▸ TASK DETAILS:
The listing below should be printed exactly, every line of it. Skip the pictures.

▸ AVAILABLE DATA:
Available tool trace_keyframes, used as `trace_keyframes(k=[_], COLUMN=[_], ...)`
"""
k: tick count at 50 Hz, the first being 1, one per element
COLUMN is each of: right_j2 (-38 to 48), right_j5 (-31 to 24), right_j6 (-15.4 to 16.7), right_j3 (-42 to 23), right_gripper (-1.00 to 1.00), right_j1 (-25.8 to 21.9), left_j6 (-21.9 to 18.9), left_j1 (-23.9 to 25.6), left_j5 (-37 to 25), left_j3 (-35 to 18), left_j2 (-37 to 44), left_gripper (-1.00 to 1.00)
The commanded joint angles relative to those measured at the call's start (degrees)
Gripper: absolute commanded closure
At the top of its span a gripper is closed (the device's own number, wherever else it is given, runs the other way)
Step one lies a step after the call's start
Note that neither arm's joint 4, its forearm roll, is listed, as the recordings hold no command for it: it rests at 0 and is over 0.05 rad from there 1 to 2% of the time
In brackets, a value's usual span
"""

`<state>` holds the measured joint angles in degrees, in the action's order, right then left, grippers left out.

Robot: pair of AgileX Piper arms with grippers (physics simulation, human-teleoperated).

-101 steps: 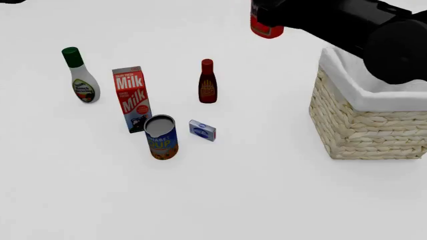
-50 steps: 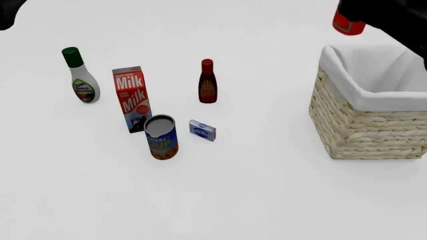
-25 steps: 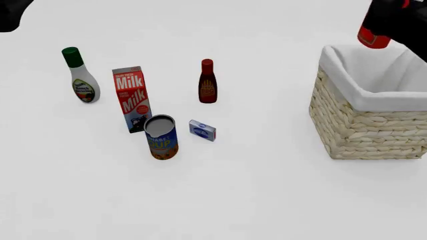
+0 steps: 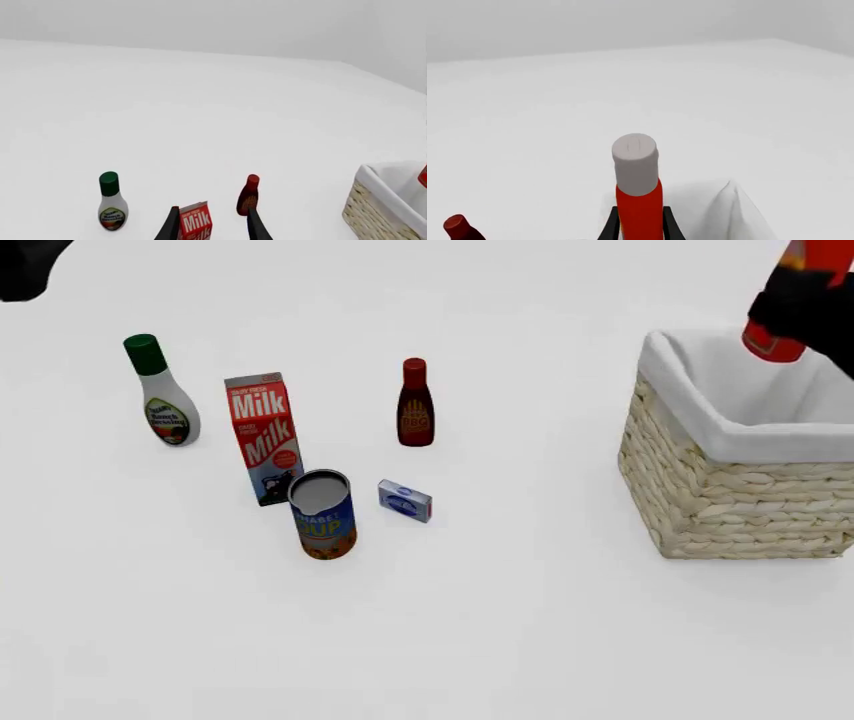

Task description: Pick the ketchup and place it in the basket.

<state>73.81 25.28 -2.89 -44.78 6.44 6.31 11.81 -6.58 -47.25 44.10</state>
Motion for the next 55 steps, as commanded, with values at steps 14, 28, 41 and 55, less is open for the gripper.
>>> trace_keyframes(k=[14,28,41,55], right_j2=[4.0,7.5,10.9,14.1], right_j5=[4.7,6.3,8.0,9.1], right_j6=[-1.4,-1.8,-2.3,-2.0], right_j3=[2.6,2.5,2.4,1.8], right_gripper=[1.00,1.00,1.00,1.00], right_j1=[3.4,4.1,5.2,6.0], left_j6=[-0.1,0.2,0.5,0.8], left_j1=[1.0,0.8,0.5,0.4], left_j5=[0.2,0.7,1.2,1.6], left_j3=[-1.1,-0.2,0.6,0.9], left_j2=[1.2,0.9,0.9,1.0], left_gripper=[-1.00,-1.00,-1.00,-1.00])
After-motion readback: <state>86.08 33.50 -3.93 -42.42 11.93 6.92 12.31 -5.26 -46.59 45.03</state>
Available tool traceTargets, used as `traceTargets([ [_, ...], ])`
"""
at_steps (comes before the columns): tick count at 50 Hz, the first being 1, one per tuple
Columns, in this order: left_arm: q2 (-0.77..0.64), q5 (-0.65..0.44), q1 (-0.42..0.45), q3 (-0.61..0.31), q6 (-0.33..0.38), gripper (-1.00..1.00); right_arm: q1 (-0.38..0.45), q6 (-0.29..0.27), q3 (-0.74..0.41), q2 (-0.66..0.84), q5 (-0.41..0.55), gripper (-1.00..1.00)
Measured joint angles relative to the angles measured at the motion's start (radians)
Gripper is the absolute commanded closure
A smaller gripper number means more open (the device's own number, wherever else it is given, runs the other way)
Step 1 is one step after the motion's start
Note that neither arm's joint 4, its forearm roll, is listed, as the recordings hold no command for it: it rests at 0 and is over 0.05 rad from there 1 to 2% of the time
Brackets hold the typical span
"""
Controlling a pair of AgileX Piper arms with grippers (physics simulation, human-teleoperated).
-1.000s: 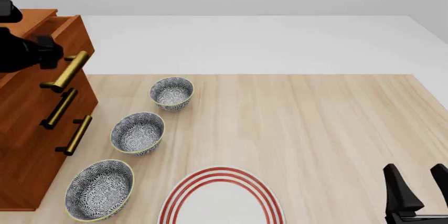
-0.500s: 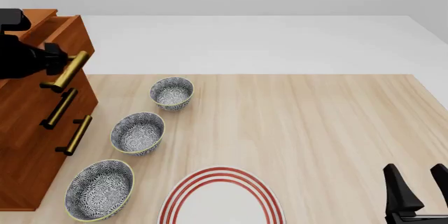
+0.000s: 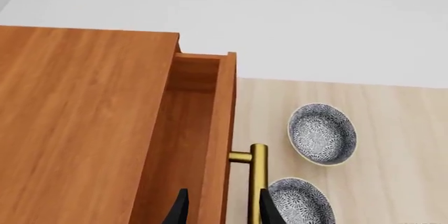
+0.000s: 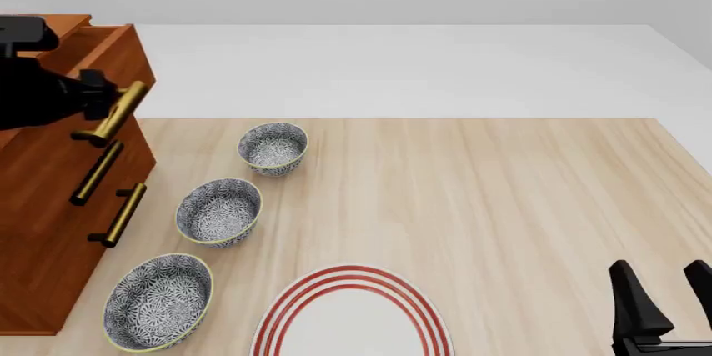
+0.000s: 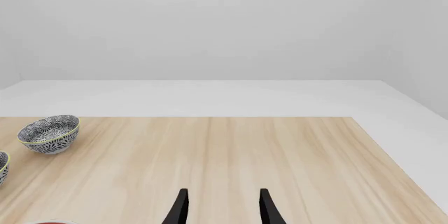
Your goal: Open the top drawer of the cabinet.
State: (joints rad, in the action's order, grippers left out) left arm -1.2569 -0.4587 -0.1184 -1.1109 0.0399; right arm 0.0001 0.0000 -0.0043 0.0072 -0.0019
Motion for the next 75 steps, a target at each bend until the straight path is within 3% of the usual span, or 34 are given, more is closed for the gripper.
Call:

▸ EXERCISE ANSWER:
Available tool trace_keyframes, used as `trace_keyframes(k=[_], COLUMN=[_], ...)`
"""
k: tick count at 50 Hz, the first being 1, one per element
COLUMN is each of: right_j2 (-38 to 48), right_j5 (-31 to 24), right_j6 (-15.4 to 16.7), right_j3 (-42 to 23), right_gripper (-1.00 to 1.00), right_j1 (-25.8 to 21.9), left_j6 (-21.9 to 18.9), left_j1 (-23.9 to 25.6), left_j5 (-37 to 25), left_j3 (-35 to 18), left_j2 (-37 to 44), left_gripper (-1.00 to 1.00)
The commanded joint angles relative to those measured at the call's start (degrees)
Gripper: absolute commanded closure
At the top of its span a gripper is closed (the device's own number, wherever else it is given, runs the other way)
Step one lies a step after the call's start
Note that neither arm's joint 4, its forearm roll, is listed, as the recordings hold no command for it: it rests at 0 and is over 0.05 rad from there 1 to 2% of the time
In brackets, a value's usual span
"""

`<state>` holds the measured joint angles in degrees, in the action's order, right then left, grippers left out.

Robot: pair of AgileX Piper arms with grippers (physics simulation, human-teleoperated).

-101 steps: 
-50 steps: 
-25 steps: 
+0 steps: 

Task description: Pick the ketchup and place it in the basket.

<state>73.81 25.28 -2.89 -44.78 6.44 6.31 11.81 -6.58 -47.25 44.10</state>
Motion for the next 55 steps, as commanded, with values at steps 14, 28, 41 and 55, less is open for the gripper.
>>> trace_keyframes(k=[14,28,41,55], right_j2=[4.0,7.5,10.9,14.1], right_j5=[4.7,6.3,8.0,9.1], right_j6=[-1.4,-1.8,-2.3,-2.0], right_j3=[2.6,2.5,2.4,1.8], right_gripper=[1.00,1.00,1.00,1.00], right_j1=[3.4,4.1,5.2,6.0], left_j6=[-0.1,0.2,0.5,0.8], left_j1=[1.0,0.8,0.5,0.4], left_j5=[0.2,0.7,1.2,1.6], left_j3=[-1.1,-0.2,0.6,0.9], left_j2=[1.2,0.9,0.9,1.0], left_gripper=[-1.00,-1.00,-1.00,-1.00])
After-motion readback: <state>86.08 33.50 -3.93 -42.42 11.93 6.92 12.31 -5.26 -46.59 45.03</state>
Available tool traceTargets, used as `traceTargets([ [_, ...], ])`
"""
at_steps (comes before the columns): tick count at 50 Hz, the first being 1, one per tuple
Columns, in this order: left_arm: q2 (-0.77..0.64), q5 (-0.65..0.44), q1 (-0.42..0.45), q3 (-0.61..0.31), q6 (-0.33..0.38), gripper (-1.00..1.00); right_arm: q1 (-0.38..0.45), q6 (-0.29..0.27), q3 (-0.74..0.41), q2 (-0.66..0.84), q5 (-0.41..0.55), gripper (-1.00..1.00)
Measured joint angles relative to the angles measured at the motion's start (radians)
Gripper is the absolute commanded closure
A smaller gripper number means more open (the device's own number, wherever else it is given, runs the other way)
Step 1 is one step after the motion's start
Note that neither arm's joint 4, its forearm roll, is listed, as the recordings hold no command for it: it rests at 0 and is over 0.05 rad from there 1 to 2% of the time
Brackets hold the typical span
"""
Controlling a pair of AgileX Piper arms with grippers (physics simulation, human-teleoperated).
-1.000s: 
-0.500s: 
+0.000s: 
+0.000s: 
+0.000s: 
Your goal: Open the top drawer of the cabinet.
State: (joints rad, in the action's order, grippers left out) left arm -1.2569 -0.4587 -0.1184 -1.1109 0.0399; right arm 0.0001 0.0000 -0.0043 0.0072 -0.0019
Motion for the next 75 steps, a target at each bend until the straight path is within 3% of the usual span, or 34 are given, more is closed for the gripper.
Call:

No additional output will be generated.